WORK INSTRUCTION :: When a line in the records contains the string "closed", copy that line.

[Saved data entries]
● ● ● ● ● ● ●
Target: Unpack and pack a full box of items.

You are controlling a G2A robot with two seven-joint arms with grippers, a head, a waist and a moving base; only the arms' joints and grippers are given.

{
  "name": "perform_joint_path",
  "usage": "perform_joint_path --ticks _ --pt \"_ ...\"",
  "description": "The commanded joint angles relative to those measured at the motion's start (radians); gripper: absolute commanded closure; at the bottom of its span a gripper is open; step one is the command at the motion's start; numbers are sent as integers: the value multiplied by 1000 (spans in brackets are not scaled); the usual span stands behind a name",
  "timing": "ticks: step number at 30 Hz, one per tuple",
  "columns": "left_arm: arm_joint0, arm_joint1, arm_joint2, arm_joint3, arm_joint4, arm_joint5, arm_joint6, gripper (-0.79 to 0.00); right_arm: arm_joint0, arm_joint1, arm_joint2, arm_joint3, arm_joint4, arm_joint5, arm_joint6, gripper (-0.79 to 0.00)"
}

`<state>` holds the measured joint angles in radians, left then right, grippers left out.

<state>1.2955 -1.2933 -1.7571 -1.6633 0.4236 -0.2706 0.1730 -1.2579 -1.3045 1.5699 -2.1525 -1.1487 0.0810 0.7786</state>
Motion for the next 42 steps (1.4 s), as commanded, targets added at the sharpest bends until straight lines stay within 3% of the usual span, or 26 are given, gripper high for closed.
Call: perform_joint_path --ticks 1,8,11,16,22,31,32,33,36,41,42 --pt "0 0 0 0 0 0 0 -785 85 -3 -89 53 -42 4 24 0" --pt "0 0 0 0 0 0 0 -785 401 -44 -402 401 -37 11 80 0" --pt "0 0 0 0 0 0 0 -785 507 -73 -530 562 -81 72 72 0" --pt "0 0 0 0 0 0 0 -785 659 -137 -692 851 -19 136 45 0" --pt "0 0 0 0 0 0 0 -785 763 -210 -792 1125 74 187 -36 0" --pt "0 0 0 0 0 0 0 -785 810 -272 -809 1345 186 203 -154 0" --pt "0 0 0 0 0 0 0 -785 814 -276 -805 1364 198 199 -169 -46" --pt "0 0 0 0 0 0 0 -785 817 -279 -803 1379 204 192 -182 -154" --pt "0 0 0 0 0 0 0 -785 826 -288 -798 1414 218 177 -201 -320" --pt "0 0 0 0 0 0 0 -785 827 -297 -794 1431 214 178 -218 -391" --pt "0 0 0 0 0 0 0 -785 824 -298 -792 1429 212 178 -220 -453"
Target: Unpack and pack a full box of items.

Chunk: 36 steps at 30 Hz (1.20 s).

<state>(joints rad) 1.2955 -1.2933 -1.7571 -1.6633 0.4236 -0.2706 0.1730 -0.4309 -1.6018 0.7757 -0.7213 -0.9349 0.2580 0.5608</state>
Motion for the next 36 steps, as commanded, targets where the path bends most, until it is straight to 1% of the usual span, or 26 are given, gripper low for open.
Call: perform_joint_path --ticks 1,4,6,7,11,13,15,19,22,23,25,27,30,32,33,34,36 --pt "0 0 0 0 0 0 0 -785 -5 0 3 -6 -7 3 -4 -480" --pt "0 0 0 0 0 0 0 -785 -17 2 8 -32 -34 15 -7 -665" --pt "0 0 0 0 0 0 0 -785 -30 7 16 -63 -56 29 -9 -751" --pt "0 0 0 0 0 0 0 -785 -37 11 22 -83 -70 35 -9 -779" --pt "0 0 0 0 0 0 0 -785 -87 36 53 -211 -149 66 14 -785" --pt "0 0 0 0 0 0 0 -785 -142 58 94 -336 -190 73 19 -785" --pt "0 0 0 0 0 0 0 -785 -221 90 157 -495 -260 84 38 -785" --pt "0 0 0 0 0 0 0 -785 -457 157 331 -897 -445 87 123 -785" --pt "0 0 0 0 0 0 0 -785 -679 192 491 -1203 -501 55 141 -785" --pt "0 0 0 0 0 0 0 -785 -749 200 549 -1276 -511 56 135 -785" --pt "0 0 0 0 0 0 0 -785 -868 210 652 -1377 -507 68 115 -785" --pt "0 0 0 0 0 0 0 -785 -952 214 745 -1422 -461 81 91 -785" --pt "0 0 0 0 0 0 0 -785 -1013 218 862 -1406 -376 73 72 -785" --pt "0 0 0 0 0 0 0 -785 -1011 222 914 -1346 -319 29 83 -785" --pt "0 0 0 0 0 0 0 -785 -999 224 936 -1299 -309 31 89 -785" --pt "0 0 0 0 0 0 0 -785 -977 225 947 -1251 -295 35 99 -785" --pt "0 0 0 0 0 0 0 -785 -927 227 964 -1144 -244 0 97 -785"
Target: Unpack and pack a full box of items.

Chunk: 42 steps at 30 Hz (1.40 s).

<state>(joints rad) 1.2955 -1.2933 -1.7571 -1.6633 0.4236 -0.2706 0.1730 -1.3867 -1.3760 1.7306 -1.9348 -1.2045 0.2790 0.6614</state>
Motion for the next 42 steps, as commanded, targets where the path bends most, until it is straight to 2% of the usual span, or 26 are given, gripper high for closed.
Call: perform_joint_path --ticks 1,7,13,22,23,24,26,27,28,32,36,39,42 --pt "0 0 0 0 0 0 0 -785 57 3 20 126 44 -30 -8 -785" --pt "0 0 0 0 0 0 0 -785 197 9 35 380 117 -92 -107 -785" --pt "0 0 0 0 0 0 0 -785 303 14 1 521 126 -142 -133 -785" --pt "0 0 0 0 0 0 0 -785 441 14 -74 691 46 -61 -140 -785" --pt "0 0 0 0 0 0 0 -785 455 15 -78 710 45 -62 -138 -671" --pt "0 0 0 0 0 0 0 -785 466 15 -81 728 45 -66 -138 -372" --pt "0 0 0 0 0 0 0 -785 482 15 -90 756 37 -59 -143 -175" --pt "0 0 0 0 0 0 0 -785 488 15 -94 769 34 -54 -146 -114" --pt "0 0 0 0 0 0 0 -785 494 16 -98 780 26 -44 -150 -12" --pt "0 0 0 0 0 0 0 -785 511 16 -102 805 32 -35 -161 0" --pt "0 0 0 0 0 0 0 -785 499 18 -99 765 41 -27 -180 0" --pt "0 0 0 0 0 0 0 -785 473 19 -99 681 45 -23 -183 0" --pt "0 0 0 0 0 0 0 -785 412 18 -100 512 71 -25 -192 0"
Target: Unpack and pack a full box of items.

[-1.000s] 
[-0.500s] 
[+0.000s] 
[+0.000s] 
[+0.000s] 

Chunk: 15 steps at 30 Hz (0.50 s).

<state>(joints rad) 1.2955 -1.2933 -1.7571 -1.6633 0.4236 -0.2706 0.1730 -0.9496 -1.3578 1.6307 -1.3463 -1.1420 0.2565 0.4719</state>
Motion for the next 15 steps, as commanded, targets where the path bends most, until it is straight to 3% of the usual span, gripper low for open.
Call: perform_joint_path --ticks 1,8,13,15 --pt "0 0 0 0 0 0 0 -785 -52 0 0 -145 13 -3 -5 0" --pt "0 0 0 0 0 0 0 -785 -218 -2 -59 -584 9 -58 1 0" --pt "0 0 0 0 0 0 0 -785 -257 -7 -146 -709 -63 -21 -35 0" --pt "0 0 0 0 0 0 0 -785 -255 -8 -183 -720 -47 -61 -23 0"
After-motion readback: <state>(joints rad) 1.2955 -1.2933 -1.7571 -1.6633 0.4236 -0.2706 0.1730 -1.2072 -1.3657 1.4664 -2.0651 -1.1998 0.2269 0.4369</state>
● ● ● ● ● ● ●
WRITTEN ANSWER ::
Motion for the next 42 steps (1.4 s), as commanded, targets added at the sharpest bends until straight lines stay within 3% of the usual span, or 26 are given, gripper high for closed.
Motion for the next 42 steps, as commanded, targets where the path bends most, until it is straight to 2% of the usual span, or 26 are given, gripper high for closed.

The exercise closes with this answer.